The human remains were discovered at a Rome property owned by the Vatican, the Holy See said Tuesday, in a potential breakthrough for police investigating one of Italy's darkest mysteries.
“During restoration works in a space annexed to the Apostolic Nunciature of Italy… fragments of human bone were found,” the Vatican said in a statement, in reference to the diplomatic office of the Holy See in Rome.
A police investigation is underway to establish the age and gender of the body and date of death.
Media reports said the remains were discovered on Monday.
Detectives will be looking in particular at whether they are a DNA match for Emanuela Orlandi or Mirella Gregori, both of whom were underage when they went missing separately in Rome in 1983.
Orlandi was the daughter of a member of the Vatican's police, and was last seen on June 22, 1983 when leaving a music class.
Theories have circulated that the then 15-year-old was kidnapped by an organised crime gang to put pressure on Vatican officials to recover a loan.
A memorial held in Saint Peter's Square at the Vatican to commemorate Emanuela Orlandi’s disappearance. Photo: FILIPPO MONTEFORTE / AFP
Another claim was that she was taken to force the release from prison of Mehmet Ali Agca, the Turk who attempted to assassinate Pope Jean Paul II in 1981.

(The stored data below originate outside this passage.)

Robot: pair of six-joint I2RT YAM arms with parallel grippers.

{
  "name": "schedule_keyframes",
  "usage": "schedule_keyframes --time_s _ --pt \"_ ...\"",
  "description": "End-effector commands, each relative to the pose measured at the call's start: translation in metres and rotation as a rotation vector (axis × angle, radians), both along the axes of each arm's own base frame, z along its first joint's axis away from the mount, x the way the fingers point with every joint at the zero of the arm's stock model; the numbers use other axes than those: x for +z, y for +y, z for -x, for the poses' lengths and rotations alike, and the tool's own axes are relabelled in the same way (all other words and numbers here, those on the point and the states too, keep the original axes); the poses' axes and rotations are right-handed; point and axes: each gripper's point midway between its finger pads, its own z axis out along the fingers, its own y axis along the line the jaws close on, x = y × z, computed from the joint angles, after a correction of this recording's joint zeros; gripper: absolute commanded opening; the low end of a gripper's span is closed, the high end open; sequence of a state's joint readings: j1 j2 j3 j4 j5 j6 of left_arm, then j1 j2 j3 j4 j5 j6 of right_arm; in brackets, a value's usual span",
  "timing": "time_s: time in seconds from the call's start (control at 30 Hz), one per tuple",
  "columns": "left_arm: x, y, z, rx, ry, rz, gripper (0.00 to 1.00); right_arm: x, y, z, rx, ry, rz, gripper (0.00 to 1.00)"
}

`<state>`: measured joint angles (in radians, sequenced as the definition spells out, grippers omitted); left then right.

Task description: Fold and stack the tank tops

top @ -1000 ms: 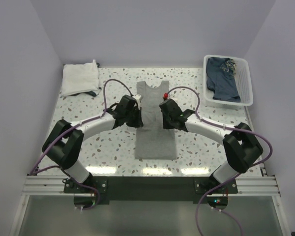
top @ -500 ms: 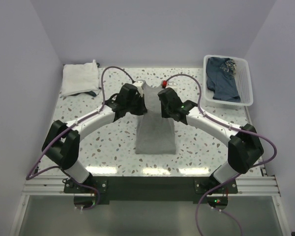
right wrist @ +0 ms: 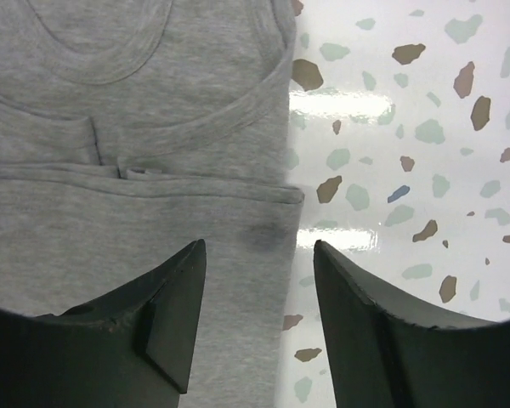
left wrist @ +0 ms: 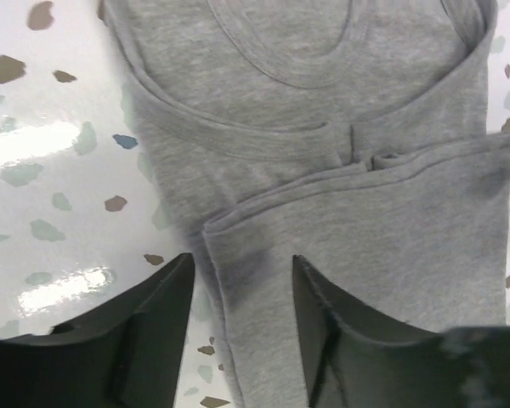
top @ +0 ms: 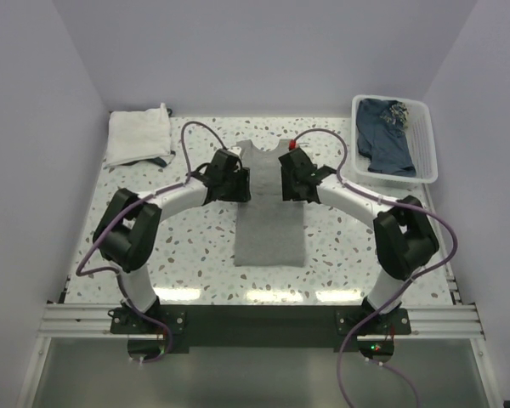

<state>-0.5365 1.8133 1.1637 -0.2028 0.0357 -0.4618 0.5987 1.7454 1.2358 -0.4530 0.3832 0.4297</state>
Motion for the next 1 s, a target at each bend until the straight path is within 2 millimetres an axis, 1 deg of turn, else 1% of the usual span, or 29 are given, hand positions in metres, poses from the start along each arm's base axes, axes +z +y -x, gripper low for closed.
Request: schedule_keyframes --time_s 0.0,0.03,0.07,0.1,0.13,0.17,0.2,0.23,0.27,0.3,0.33,0.37,0.4,0.43,0.5,0.53,0.6,0.63,0.67,0.73,0.8,0.83,0.87,0.97 --pt "0.029 0.015 -0.013 0.095 -0.096 0.016 0.58 0.022 -0.007 -0.004 -0.028 -0.049 -0.004 0.58" --pt "0.033 0.018 -0.009 0.105 -0.101 0.021 0.59 0.029 -0.008 -0.001 -0.034 -0.058 -0.016 0.58" --pt "0.039 0.026 -0.001 0.127 -0.114 0.024 0.59 0.023 -0.013 0.008 -0.049 -0.037 -0.014 0.58" --pt "0.042 0.029 0.004 0.147 -0.117 0.039 0.59 0.02 -0.014 0.015 -0.046 -0.023 -0.031 0.58" --pt "0.043 0.033 0.011 0.16 -0.116 0.048 0.59 0.027 -0.014 0.023 -0.044 -0.034 -0.067 0.58" --pt "0.043 0.04 0.025 0.185 -0.11 0.068 0.58 0.008 -0.013 0.041 -0.035 0.017 -0.096 0.58" --pt "0.042 0.04 0.035 0.182 -0.102 0.092 0.55 0.005 -0.013 0.051 -0.03 0.027 -0.114 0.58" --pt "0.025 0.044 0.054 0.174 -0.061 0.094 0.53 -0.004 -0.018 0.068 -0.027 0.046 -0.118 0.57" --pt "0.034 0.041 0.065 0.157 -0.069 0.135 0.52 -0.007 -0.014 0.08 -0.025 0.056 -0.131 0.56" --pt "0.031 0.036 0.077 0.149 -0.049 0.15 0.52 -0.009 -0.013 0.089 -0.018 0.06 -0.134 0.56" --pt "0.018 0.037 0.094 0.136 -0.015 0.138 0.52 -0.021 -0.018 0.104 -0.016 0.087 -0.118 0.56" --pt "0.02 0.035 0.104 0.128 -0.021 0.145 0.52 -0.017 -0.012 0.114 -0.009 0.077 -0.143 0.56" --pt "0.016 0.028 0.117 0.115 0.0 0.156 0.54 -0.019 -0.013 0.121 -0.01 0.083 -0.149 0.56" --pt "0.004 0.03 0.131 0.109 0.031 0.154 0.56 -0.028 -0.015 0.132 -0.003 0.106 -0.157 0.57" --pt "0.005 0.021 0.146 0.09 0.042 0.201 0.62 -0.026 -0.011 0.143 -0.014 0.105 -0.208 0.57" --pt "-0.004 0.021 0.157 0.078 0.074 0.207 0.63 -0.034 -0.014 0.151 -0.019 0.125 -0.212 0.57" --pt "-0.007 0.02 0.165 0.081 0.091 0.228 0.64 -0.033 -0.015 0.156 -0.045 0.121 -0.251 0.57" --pt "-0.014 0.022 0.171 0.083 0.11 0.23 0.64 -0.038 -0.019 0.162 -0.053 0.133 -0.247 0.56" --pt "-0.015 0.021 0.174 0.076 0.116 0.242 0.64 -0.038 -0.018 0.164 -0.059 0.14 -0.267 0.56" --pt "-0.017 0.02 0.176 0.084 0.122 0.257 0.64 -0.042 -0.016 0.169 -0.059 0.15 -0.292 0.56" --pt "-0.022 0.02 0.18 0.084 0.141 0.254 0.63 -0.044 -0.009 0.175 -0.05 0.18 -0.339 0.55" --pt "-0.02 0.017 0.179 0.081 0.135 0.268 0.63 -0.047 -0.007 0.178 -0.046 0.186 -0.355 0.54" --pt "-0.018 0.013 0.178 0.079 0.132 0.29 0.62 -0.049 -0.004 0.181 -0.054 0.195 -0.376 0.54" --pt "-0.023 0.014 0.186 0.084 0.161 0.291 0.59 -0.055 -0.004 0.186 -0.076 0.211 -0.407 0.53"
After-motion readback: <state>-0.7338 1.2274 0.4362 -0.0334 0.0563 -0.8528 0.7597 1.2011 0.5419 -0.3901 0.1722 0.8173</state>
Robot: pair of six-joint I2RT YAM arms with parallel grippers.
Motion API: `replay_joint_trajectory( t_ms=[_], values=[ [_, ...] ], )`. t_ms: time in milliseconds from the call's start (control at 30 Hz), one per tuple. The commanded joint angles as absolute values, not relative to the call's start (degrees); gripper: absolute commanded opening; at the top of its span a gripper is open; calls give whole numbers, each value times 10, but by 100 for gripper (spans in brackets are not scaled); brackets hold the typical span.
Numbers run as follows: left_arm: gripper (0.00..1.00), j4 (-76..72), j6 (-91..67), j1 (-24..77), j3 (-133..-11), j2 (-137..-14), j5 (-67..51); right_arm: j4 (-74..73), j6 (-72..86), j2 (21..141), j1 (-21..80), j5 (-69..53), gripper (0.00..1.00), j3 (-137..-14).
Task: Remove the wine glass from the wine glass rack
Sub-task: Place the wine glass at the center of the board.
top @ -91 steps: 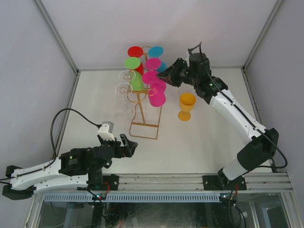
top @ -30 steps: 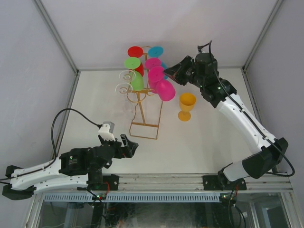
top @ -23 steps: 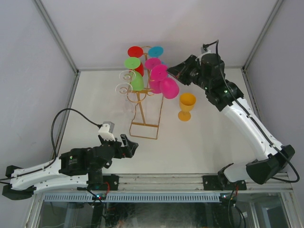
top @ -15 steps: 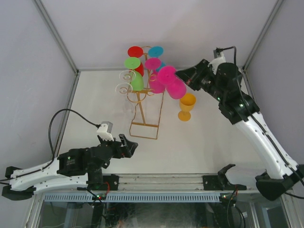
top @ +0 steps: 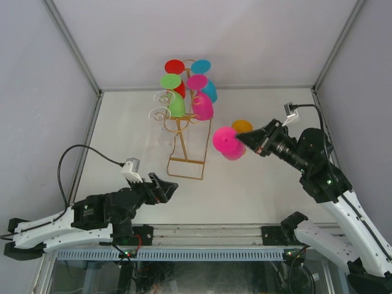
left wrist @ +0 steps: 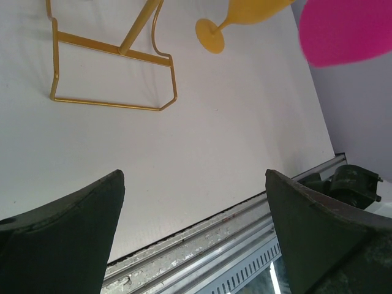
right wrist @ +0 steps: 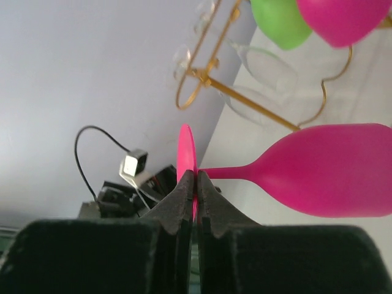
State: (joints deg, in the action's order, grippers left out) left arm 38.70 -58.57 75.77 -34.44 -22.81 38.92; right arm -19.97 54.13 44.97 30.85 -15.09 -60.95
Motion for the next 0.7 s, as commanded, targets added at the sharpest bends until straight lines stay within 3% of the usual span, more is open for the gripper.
replay_joint_trajectory(
  t_ms=[0,167,433,667],
  values=[
    [100,347,-592,755,-338,-214,411,-169,559,393,314,-196,0,-544],
    [100,335,-578,755,-340,-214,420,-142,584,338,320,-240,0,-448],
    [100,238,-525,755,-324,-194,352,-227,576,285,321,-204,0,-429],
    [100,95,-537,755,-267,-136,300,-141,597,279,323,-260,0,-381]
  ],
)
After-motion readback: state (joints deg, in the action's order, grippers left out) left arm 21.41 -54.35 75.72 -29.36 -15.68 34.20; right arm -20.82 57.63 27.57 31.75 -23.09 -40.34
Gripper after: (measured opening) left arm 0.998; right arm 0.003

Her brother Pietro has been leading a decades-long campaign to find out what happened to her and has accused the Vatican of silence and even complicity in the case.
The Vatican has said on several occasions that it has cooperated with Italian police over the case.
Gregori, another 15-year-old student, disappeared exactly 40 days before Orlandi.
Her mother says Gregori answered the intercom at the family apartment before telling her parents it was a school friend and she was going out to speak to him. She never returned.
The two girls did not know each other.
Investigators have not ruled out that the cases could be connected.